Reynolds’s discussion focuses on the coining of the term ‘genocide’ by the Polish Jewish jurist and American émigré Raphael Lemkin, in the 1940s, and its adoption in the Genocide Convention of 1948, following the Holocaust. Lemkin was clear that while the term and its establishment as a crime in international law was new, its occurrence in history was no
t. Lemkin specifically assumed that the events in Tasmania which I am discussing here constituted such an occurrence.
Applying the definition of the crime of genocide to events before the enactment of the Convention involves retrospectivity, and indeed its application to the Holocaust was necessarily retrospective. It was applied by Lemkin and is generally not considered anachronistic when applied to the history of the Armenians at the hands of Turkey in 1915. How far back does retrospectivity turn into anachronism?
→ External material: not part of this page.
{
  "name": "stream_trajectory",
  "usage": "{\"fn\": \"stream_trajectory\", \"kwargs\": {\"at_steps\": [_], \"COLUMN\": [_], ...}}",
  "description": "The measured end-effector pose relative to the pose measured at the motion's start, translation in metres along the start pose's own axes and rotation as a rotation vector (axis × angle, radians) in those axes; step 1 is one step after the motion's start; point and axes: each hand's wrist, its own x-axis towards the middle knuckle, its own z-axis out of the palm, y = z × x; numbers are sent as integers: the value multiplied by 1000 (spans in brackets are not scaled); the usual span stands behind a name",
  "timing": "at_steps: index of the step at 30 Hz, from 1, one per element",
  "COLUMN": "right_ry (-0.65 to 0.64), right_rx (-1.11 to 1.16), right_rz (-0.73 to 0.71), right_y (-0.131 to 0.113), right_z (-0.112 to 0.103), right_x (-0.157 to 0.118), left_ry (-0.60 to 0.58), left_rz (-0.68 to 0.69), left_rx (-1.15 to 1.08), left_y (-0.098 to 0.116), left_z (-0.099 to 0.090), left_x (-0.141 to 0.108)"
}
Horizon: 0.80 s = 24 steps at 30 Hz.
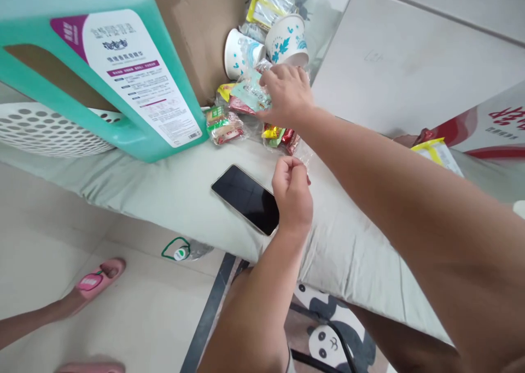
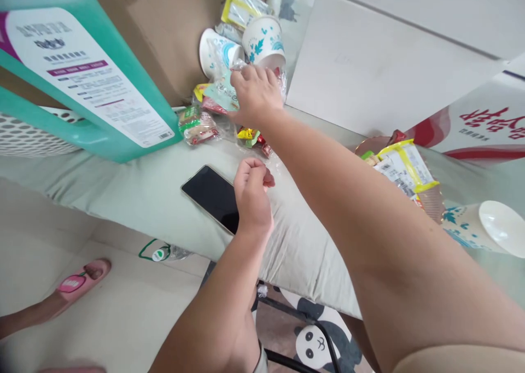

But anachronism is not the only objection to taking terminology invented in the 1940s and applying it to events in colonial Tasmania. In his discussion in An Indelible Stain? and Forgotten War (2013), Reynolds comes down against the application of genocide to Australia because the 1948 Convention requires intention on the part of the offending state. The absence of an explicit intention on the part of the colonial authorities, who frequently expressed concern at the treatment of indigenous peoples at the frontier, ultimately underpins Reynolds’s conclusion. It is a lawyer’s conclusion. The lawyer in me protests that the circumstances and the evidence clearly speak of a constructive intention on the part of the colonial authorities, but this debate is not merely a legal argument. John Docker’s point is apposite:
We must also remember that in Lemkin’s 1944 definition … the cultural and political were both strongly present as part of the manifold ways the essential foundations of life of a group were being destroyed. Lemkin’s 1944 definition and the Lemkin-influenced definition enshrined in the 1948 convention have acted in subsequent thinking about genocide like a double helix – neither reducible one to the other nor wholly separable. The definition of genocide, that is, always has a double character: both discursive and legal. In my view, we should not base the historical study of genocide on a legal definition alone; indeed, we should not base the historical study of any phenomena on a legal definition alone.